Of the more than 500,000
hysterectomies performed in the United States each year, about 11
percent, or more than 50,000, involve morcellation, according to the American Congress of Obstetricians and Gynecologists.
Some doctors advocate performing a morcellation only when using an
“isolation bag” in an effort to minimize the spread of tissues, but that
method is not foolproof, as the bags can break.
“When you
consider what the benefit is, which is a shorter hospital stay and less
pain, then consider what the risk is — this could kill you — most women
would not choose that risk if they really understood what is at stake,”
said Diana Zuckerman, president of the Cancer Prevention and Treatment
Fund.
Even before Thursday’s announcement by the FDA, the push to limit uterine morcellations had gained traction.In February, Temple University Hospital issued guidelines
instructing surgeons not to perform the procedure on fibroids over a
certain size. Doctors may use the procedure for smaller fibroids only
after informing patients about the risks and, in most cases, using
isolation bags.
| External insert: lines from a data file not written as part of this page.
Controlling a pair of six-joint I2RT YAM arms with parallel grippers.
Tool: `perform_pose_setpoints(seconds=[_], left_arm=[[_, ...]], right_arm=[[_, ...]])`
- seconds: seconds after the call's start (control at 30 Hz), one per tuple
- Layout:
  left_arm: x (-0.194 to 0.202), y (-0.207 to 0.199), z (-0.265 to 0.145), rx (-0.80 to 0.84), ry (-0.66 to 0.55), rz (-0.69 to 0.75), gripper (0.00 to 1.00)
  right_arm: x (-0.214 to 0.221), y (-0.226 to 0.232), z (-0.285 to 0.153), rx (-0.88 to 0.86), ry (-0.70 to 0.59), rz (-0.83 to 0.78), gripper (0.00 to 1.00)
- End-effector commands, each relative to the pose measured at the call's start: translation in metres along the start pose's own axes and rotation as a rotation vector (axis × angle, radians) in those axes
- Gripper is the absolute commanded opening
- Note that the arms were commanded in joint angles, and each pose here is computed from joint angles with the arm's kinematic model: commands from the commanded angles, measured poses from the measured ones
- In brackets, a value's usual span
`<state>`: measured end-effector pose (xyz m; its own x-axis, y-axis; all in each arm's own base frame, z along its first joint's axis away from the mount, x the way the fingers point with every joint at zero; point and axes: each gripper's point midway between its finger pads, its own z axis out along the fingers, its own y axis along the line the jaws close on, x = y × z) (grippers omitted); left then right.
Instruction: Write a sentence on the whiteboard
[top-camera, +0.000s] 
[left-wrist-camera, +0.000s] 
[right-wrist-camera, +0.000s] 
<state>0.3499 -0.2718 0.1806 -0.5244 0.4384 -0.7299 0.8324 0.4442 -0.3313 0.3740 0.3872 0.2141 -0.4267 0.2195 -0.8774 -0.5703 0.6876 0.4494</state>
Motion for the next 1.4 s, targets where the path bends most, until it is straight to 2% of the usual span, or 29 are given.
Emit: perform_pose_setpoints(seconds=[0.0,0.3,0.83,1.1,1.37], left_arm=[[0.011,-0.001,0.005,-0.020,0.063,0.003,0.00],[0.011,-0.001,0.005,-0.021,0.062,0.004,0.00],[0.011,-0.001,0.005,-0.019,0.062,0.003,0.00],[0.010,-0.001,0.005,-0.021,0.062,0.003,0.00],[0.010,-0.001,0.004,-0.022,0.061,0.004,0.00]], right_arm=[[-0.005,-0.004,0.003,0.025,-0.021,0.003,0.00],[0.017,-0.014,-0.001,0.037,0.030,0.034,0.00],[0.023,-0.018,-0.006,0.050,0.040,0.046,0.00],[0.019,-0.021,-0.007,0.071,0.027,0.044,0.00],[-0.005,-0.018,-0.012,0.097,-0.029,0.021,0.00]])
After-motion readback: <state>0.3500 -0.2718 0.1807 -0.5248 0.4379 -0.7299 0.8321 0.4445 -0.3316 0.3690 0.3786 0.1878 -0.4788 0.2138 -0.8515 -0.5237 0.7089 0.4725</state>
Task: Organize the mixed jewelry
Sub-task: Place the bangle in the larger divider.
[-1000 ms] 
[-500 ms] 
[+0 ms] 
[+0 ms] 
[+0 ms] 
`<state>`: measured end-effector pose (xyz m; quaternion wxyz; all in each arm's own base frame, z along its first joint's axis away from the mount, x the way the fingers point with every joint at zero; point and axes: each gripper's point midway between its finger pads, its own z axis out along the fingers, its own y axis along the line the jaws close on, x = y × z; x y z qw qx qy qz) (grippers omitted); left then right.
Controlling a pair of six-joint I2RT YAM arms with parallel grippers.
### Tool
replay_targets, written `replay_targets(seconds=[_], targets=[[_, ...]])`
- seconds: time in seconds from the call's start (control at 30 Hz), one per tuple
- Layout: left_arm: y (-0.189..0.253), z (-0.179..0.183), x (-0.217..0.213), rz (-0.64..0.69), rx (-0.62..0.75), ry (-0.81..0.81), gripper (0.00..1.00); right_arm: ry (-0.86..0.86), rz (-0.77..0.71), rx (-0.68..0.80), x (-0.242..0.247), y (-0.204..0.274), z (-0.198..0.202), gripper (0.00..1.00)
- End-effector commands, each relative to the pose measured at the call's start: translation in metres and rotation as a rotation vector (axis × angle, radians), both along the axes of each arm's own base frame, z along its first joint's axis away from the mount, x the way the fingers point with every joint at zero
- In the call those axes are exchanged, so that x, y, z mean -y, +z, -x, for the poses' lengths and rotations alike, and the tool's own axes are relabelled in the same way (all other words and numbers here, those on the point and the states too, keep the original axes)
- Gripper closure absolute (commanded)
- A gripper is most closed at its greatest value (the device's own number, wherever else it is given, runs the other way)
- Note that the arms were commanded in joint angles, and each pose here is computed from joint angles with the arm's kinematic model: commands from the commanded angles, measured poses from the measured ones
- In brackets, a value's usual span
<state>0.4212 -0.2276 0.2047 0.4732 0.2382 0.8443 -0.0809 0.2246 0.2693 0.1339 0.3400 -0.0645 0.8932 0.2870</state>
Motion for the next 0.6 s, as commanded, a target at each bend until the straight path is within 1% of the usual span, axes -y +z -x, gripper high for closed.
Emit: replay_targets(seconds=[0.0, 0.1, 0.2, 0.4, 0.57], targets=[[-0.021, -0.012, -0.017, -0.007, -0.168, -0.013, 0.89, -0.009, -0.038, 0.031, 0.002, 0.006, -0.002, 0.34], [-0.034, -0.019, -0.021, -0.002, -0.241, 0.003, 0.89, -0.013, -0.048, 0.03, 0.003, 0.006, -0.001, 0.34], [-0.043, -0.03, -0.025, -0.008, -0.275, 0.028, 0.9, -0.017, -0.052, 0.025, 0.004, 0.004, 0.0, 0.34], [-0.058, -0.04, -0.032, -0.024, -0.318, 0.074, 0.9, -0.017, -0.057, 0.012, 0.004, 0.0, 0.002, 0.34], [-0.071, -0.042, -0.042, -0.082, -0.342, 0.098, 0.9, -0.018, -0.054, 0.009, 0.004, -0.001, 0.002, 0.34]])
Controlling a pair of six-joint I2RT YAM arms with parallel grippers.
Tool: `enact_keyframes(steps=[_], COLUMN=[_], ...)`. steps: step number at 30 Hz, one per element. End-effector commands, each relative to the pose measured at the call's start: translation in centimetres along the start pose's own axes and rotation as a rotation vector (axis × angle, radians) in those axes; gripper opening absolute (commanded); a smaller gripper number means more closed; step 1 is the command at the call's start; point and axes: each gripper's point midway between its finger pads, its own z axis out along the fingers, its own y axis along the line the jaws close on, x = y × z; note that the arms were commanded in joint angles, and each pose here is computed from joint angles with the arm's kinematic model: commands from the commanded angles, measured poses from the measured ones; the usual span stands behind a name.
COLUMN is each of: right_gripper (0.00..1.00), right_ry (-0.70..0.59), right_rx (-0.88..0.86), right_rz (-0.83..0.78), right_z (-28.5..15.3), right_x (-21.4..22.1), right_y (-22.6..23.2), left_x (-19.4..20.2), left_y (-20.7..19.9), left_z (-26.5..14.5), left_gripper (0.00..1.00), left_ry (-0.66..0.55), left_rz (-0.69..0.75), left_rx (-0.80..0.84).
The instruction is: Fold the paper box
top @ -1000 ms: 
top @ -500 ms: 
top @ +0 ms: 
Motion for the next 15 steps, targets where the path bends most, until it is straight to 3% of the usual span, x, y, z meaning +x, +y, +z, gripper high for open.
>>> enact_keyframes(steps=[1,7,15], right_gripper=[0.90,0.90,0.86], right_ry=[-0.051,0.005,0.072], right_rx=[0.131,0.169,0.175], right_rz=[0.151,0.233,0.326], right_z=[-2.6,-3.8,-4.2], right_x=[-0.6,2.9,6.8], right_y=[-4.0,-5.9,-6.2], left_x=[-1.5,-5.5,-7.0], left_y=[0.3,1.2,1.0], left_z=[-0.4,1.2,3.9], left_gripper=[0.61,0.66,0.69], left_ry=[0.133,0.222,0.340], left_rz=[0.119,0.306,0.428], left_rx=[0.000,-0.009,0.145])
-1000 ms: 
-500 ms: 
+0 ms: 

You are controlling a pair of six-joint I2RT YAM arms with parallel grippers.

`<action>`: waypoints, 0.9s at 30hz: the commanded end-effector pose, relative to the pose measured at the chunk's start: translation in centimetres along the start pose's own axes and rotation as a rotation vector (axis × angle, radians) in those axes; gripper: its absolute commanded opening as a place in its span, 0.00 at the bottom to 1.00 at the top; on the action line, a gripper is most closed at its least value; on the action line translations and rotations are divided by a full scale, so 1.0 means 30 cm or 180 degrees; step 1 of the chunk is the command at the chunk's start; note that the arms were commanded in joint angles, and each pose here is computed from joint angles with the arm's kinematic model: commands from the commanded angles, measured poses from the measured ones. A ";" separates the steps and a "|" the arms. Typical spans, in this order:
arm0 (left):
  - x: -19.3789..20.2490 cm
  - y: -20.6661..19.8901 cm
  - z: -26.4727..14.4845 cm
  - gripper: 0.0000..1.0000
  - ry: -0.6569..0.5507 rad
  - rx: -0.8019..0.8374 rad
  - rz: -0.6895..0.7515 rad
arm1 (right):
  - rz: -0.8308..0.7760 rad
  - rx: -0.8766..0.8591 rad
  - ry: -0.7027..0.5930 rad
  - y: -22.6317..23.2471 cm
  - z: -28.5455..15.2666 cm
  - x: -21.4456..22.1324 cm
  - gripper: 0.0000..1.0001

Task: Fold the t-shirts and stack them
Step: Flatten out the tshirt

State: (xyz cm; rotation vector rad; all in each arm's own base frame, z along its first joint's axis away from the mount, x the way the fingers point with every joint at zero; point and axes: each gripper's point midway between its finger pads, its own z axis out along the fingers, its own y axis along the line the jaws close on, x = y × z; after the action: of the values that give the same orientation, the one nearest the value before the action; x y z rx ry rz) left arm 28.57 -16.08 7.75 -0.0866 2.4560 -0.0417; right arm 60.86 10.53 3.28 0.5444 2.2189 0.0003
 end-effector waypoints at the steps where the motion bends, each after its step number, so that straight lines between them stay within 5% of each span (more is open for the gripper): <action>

Even before that, prompted by Noorchashm’s campaign,
Massachusetts General Hospital and Brigham and Women’s Hospital in
Boston took similar measures.
On Thursday, the heads of
obstetrics and gynecology at both Boston hospitals promptly notified
their staffs to suspend use of power morcellation until further notice.
Margaret
Jacobson, the medical director of Whatcom Hospice in Bellingham, Wash.,
cried upon hearing of FDA’s action on Thursday. In March 2012,
her sister, Elizabeth Jacobson, had a hysterectomy by morcellation.
Elizabeth Jacobson did not want to miss much work, and the promise of a
minimally invasive procedure appealed to her.
But inside the
large fibroid that a doctor shredded lurked malignant cells that spread
throughout her abdomen, her sister said. Soon, Elizabeth Jacobson was
diagnosed with aggressive uterine cancer. She then had a second surgery,
rounds of chemotherapy and long stretches of misery. She died Jan. 8,
2013.
“She suffered terribly,” Margaret Jacobson said. “It devastated our family.”
Thursday’s
news brought a measure of relief, she said, that other women might
avoid the same fate, especially given that safer surgical alternatives
already exist.
“It’s a victory ,” Jacobson said. “It’s not okay to tolerate these deaths. . . . My sister’s life was extraordinary; she was beautiful and loving. She does not deserve to be an easily dismissed statistic.”
BLOGGER'S NOTE: This is so scary. Most of us have believed, for years, that almost any "minimally invasive" procedure was safer than one that required a large incision. And I guess it still is, IF you know for absolute certain that there is no cancer in your body that could be disturbed from a single (in situ*) location and spread throughout the body.